**Record set**
---*---

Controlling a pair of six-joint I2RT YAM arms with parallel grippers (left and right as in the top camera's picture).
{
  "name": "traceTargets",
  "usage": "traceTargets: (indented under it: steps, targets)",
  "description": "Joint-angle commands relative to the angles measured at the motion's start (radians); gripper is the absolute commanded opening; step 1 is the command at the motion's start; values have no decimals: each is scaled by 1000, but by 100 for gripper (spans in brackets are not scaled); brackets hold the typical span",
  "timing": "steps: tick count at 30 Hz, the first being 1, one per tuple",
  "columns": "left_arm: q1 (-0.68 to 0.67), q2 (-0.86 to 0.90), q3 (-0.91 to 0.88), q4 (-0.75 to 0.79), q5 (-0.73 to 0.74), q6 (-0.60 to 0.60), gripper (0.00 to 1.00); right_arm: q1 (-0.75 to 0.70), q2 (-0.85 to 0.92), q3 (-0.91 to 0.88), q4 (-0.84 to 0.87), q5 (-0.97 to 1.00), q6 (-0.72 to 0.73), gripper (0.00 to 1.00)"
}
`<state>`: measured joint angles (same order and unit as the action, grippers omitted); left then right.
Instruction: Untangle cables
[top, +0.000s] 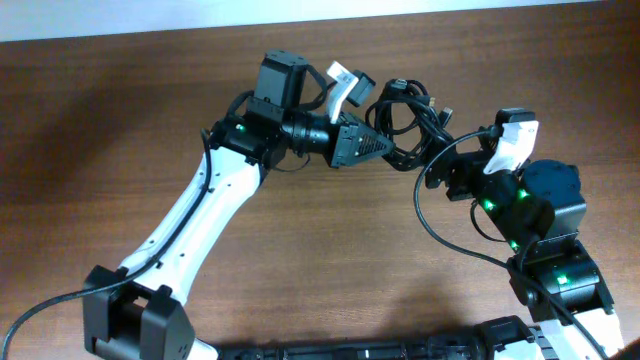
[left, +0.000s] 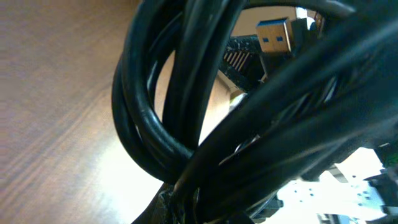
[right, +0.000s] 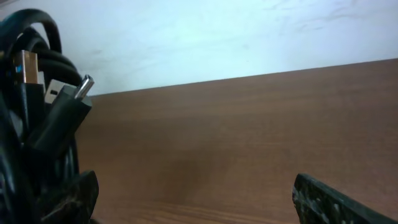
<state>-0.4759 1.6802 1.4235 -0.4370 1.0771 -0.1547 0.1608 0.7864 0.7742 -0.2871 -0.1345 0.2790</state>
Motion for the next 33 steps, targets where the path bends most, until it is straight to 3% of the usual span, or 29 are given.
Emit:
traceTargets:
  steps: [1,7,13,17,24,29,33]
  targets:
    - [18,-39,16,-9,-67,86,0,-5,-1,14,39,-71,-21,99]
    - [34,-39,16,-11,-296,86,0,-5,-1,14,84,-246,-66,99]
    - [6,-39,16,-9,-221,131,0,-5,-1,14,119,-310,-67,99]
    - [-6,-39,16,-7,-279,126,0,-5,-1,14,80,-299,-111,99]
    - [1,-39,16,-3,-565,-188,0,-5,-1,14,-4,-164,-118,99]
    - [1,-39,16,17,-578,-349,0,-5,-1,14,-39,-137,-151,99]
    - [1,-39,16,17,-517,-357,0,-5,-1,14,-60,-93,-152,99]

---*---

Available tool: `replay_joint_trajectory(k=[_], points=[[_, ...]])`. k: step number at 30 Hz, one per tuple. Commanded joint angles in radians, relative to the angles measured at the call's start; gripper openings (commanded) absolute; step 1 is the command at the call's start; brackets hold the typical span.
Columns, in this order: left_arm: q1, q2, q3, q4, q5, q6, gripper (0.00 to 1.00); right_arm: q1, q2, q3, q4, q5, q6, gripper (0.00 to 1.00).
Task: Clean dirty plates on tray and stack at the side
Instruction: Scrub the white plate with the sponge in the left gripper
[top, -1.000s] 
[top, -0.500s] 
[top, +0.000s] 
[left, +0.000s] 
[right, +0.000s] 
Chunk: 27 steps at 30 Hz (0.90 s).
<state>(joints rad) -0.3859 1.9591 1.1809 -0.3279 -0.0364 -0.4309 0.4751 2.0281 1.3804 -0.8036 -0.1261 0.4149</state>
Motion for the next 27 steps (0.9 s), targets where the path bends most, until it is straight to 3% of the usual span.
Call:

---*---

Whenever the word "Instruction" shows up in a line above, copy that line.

Instruction: Untangle cables
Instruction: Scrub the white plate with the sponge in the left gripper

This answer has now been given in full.